The moments that followed were ones of sheer horror and confusion. The shock numbed the pain. The car turned over once, twice, and then a third time. Each time, Lou let out a yell as his head, body, legs, and arms thrashed about wildly like a doll inside a washing machine. The emergency air bag thumped him in the face, bloodying his nose, knocking him out momentarily so that the next few moments passed in a still but bloody mess.

Some amount of time later, Lou opened his eyes and tried to survey the situation. He couldn’t. He was surrounded by blackness and found himself unable to move. A thick, oily substance covered one of his eyes, preventing him from seeing, and with the one hand he could move, he found that every part of his body he touched was covered in the same substance. He moved his tongue around his mouth, tasted rusty iron, and realized it was blood. He tried to move his legs but couldn’t. He tried to move his arms and could just about move one.
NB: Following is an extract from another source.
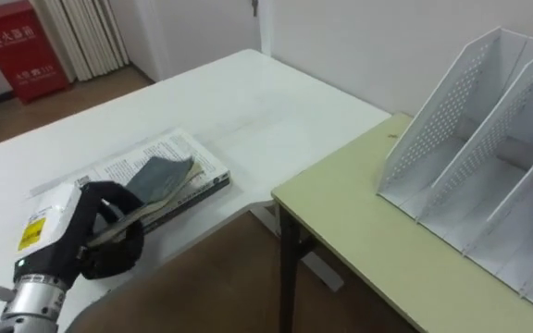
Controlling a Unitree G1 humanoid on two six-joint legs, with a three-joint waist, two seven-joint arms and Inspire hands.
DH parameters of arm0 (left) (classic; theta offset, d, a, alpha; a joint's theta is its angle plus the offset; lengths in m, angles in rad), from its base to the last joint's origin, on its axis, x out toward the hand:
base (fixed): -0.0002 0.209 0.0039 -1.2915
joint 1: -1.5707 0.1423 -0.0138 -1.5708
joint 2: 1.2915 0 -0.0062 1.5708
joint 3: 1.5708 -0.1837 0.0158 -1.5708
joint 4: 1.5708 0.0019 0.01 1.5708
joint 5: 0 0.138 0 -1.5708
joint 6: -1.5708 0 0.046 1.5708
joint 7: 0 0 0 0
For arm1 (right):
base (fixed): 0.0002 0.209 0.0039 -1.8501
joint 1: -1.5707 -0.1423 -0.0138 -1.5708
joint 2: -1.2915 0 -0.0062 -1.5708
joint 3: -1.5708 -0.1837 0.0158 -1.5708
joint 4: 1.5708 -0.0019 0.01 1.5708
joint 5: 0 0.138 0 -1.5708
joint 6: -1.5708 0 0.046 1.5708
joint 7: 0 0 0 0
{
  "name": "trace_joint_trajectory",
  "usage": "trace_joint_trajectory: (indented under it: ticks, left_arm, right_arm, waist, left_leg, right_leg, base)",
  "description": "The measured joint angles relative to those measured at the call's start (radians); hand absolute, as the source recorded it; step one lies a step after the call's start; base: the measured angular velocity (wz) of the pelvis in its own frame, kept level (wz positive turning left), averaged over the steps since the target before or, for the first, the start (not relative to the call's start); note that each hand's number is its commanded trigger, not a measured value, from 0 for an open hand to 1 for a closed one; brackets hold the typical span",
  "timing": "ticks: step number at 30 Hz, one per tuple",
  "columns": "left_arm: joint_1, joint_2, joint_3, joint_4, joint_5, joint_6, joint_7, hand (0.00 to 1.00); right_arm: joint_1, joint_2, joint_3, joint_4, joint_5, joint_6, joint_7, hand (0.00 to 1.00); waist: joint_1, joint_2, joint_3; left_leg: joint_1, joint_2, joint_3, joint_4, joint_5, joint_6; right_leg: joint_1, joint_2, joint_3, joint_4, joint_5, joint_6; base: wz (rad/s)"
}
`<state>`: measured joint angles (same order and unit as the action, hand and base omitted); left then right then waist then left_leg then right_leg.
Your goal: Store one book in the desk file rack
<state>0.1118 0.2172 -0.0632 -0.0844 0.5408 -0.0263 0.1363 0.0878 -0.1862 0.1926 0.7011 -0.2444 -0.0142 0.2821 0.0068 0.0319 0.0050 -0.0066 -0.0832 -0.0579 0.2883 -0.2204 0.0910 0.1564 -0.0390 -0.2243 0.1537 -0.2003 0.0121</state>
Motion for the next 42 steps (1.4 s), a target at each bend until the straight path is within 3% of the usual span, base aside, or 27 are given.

He was silent while he tried to keep calm, to figure out what to do. Then, when for the first time in his life he couldn’t formulate one single thought, when the shock wore off and the realization set in, the pain hit him at full force. He couldn’t get the images of Ruth out of his mind. Of Lucy, of Bud, of his parents. They weren’t far above him, somewhere on the summit; he had almost made it. In the darkness, in a crushed car, in the middle of the gorse and the hebe, somewhere on a mountainside in Howth, Lou Suffern began to whimper.